:: Dataset section ::

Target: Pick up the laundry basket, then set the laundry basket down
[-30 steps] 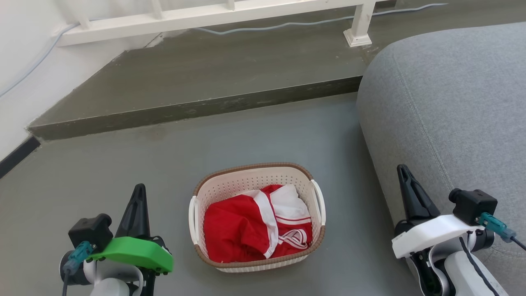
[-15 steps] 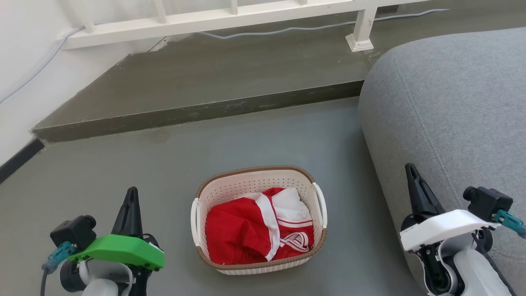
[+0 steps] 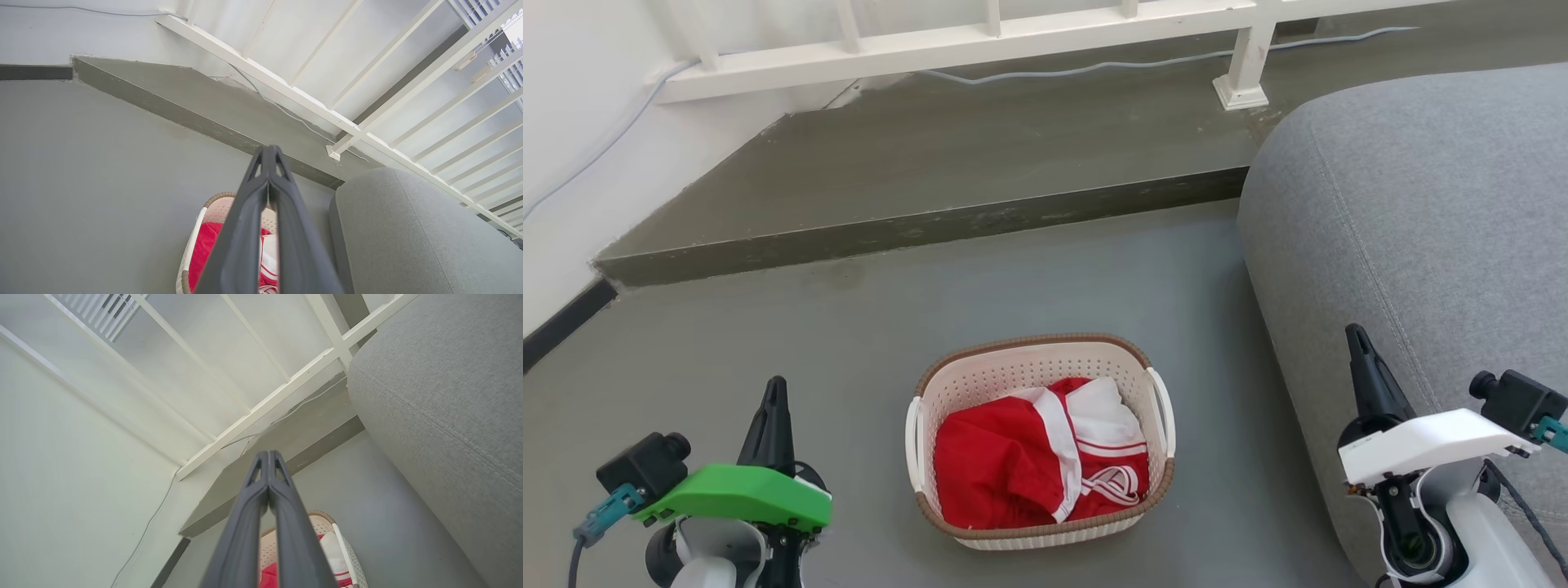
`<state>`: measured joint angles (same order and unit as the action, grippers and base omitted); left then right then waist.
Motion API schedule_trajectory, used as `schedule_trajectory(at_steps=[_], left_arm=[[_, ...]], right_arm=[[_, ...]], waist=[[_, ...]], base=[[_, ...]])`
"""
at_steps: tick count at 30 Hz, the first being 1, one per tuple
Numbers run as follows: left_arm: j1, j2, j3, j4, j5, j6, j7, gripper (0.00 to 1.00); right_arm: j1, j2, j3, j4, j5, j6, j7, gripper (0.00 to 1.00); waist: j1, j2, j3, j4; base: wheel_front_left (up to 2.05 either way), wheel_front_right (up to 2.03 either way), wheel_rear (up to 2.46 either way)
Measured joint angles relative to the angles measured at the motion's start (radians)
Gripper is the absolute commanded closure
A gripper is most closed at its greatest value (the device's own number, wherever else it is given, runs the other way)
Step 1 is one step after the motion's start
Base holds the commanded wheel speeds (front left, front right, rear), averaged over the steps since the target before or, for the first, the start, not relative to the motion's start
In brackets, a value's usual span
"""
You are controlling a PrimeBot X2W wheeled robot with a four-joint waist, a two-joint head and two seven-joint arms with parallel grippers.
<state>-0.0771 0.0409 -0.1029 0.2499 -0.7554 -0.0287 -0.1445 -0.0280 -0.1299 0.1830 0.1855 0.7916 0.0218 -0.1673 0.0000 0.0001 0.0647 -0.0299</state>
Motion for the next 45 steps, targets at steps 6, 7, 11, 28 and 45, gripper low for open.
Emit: schedule_trajectory(at_steps=[6,7,11,28,45], left_arm=[[0.000,0.000,0.011,0.001,-0.076,-0.014,0.022,1.00],[0.000,0.000,0.013,0.001,-0.090,-0.016,0.028,1.00],[0.000,0.000,0.025,0.003,-0.129,-0.021,0.040,1.00],[0.000,0.000,0.065,0.009,-0.311,-0.035,0.092,1.00],[0.000,-0.001,0.102,0.017,-0.494,-0.058,0.146,1.00]], right_arm=[[0.000,0.002,-0.022,0.006,0.077,0.005,0.021,1.00],[0.000,0.002,-0.026,0.007,0.086,0.007,0.025,1.00],[-0.001,0.003,-0.041,0.012,0.133,0.013,0.037,1.00],[-0.003,0.012,-0.093,0.029,0.319,0.031,0.086,1.00],[-0.005,0.028,-0.149,0.049,0.504,0.052,0.135,1.00]], waist=[[0.0000,0.0000,-0.006,0.003],[0.0000,0.0000,-0.006,0.003],[0.0000,0.0000,-0.009,0.005],[0.0000,0.0000,-0.023,0.011],[0.0000,0.0000,-0.036,0.018]], base=[[0.00,0.00,0.00],[0.00,0.00,0.00],[0.00,0.00,0.00],[0.00,0.00,0.00],[0.00,0.00,0.00]])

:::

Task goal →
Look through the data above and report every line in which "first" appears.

Problem solution →
at_steps: tick count at 30 Hz, the first being 1, one per tuple
Base holds the commanded wheel speeds (front left, front right, rear), averaged over the steps since the target before or, for the first, the start, not relative to the motion's start

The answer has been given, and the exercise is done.